▸ **WORK TO BE COMPLETED**
Would you copy out the following entries exactly, without any of the pictures?

══ DATASET

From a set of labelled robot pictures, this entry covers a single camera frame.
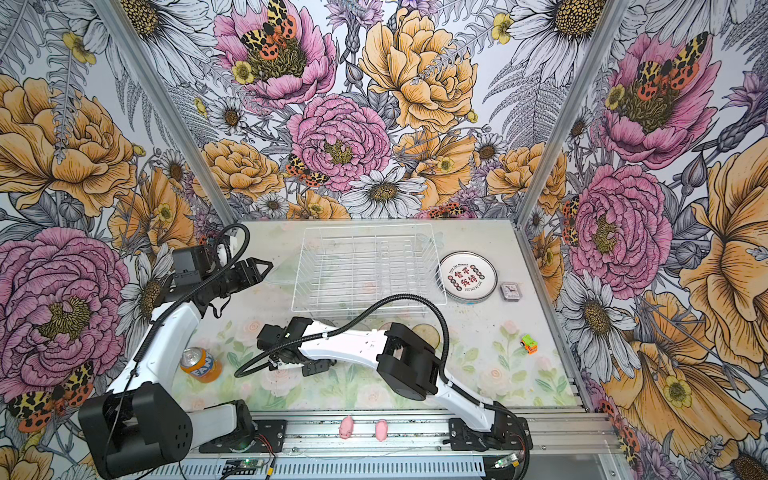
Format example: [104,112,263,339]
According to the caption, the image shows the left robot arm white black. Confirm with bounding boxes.
[78,245,273,479]

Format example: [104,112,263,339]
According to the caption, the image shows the small orange green toy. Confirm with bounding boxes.
[520,334,538,355]

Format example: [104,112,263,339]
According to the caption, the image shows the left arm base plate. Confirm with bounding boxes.
[198,419,287,454]

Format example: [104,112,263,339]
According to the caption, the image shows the right circuit board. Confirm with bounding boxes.
[493,453,520,469]

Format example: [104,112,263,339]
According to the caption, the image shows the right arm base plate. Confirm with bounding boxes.
[443,416,533,452]

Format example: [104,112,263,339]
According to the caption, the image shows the white wire dish rack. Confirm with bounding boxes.
[292,222,447,320]

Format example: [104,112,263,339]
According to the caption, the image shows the orange soda bottle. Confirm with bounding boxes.
[179,347,223,384]

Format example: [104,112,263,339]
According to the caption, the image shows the small clear alarm clock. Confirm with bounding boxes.
[499,282,522,302]

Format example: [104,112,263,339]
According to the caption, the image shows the right pink clip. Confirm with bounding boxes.
[375,420,389,442]

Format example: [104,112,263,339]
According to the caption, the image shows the aluminium front rail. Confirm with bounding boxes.
[98,410,637,480]

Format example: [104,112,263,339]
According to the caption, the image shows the yellow glass cup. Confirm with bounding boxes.
[412,323,441,350]

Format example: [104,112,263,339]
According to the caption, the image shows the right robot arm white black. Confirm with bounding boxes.
[257,317,533,453]

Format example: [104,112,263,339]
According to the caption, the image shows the green circuit board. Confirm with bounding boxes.
[221,458,271,478]

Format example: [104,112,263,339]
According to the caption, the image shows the pink clip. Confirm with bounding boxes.
[375,420,389,442]
[339,416,355,440]

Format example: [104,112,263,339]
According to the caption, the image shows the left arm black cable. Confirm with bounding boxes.
[101,223,252,480]

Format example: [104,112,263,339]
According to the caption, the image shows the left pink clip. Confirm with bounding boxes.
[339,416,355,440]

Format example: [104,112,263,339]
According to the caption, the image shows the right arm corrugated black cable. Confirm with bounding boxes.
[233,293,532,480]

════

▸ **RESPONSE TO THE EXERCISE**
From a set of labelled robot pictures, this entry covers a single camera frame.
Format example: [104,112,263,339]
According to the caption, the image shows the left robot arm white black. Confirm with bounding boxes.
[78,245,273,479]

Format example: [104,112,263,339]
According to the caption, the image shows the small orange green toy. Confirm with bounding boxes.
[520,334,538,355]

Format example: [104,112,263,339]
According to the caption, the image shows the left arm base plate. Confirm with bounding boxes.
[198,419,287,454]

Format example: [104,112,263,339]
According to the caption, the image shows the right circuit board. Confirm with bounding boxes.
[493,453,520,469]

Format example: [104,112,263,339]
According to the caption, the image shows the right arm base plate. Confirm with bounding boxes.
[443,416,533,452]

Format example: [104,112,263,339]
According to the caption, the image shows the white wire dish rack. Confirm with bounding boxes.
[292,222,447,320]

Format example: [104,112,263,339]
According to the caption, the image shows the orange soda bottle. Confirm with bounding boxes.
[179,347,223,384]

Format example: [104,112,263,339]
According to the caption, the image shows the small clear alarm clock. Confirm with bounding boxes.
[499,282,522,302]

Format example: [104,112,263,339]
According to the caption, the image shows the right pink clip. Confirm with bounding boxes.
[375,420,389,442]

Format example: [104,112,263,339]
According to the caption, the image shows the aluminium front rail. Confirm with bounding boxes.
[98,410,637,480]

Format example: [104,112,263,339]
According to the caption, the image shows the yellow glass cup. Confirm with bounding boxes.
[412,323,441,350]

Format example: [104,112,263,339]
According to the caption, the image shows the right robot arm white black. Confirm with bounding boxes.
[257,317,533,453]

Format example: [104,112,263,339]
According to the caption, the image shows the green circuit board. Confirm with bounding boxes.
[221,458,271,478]

Format example: [104,112,263,339]
According to the caption, the image shows the pink clip. Confirm with bounding boxes.
[375,420,389,442]
[339,416,355,440]

Format example: [104,112,263,339]
According to the caption, the image shows the left arm black cable. Confirm with bounding boxes.
[101,223,252,480]

Format example: [104,112,263,339]
According to the caption, the image shows the left pink clip. Confirm with bounding boxes.
[339,416,355,440]

Format example: [104,112,263,339]
According to the caption, the image shows the right arm corrugated black cable. Confirm with bounding boxes.
[233,293,532,480]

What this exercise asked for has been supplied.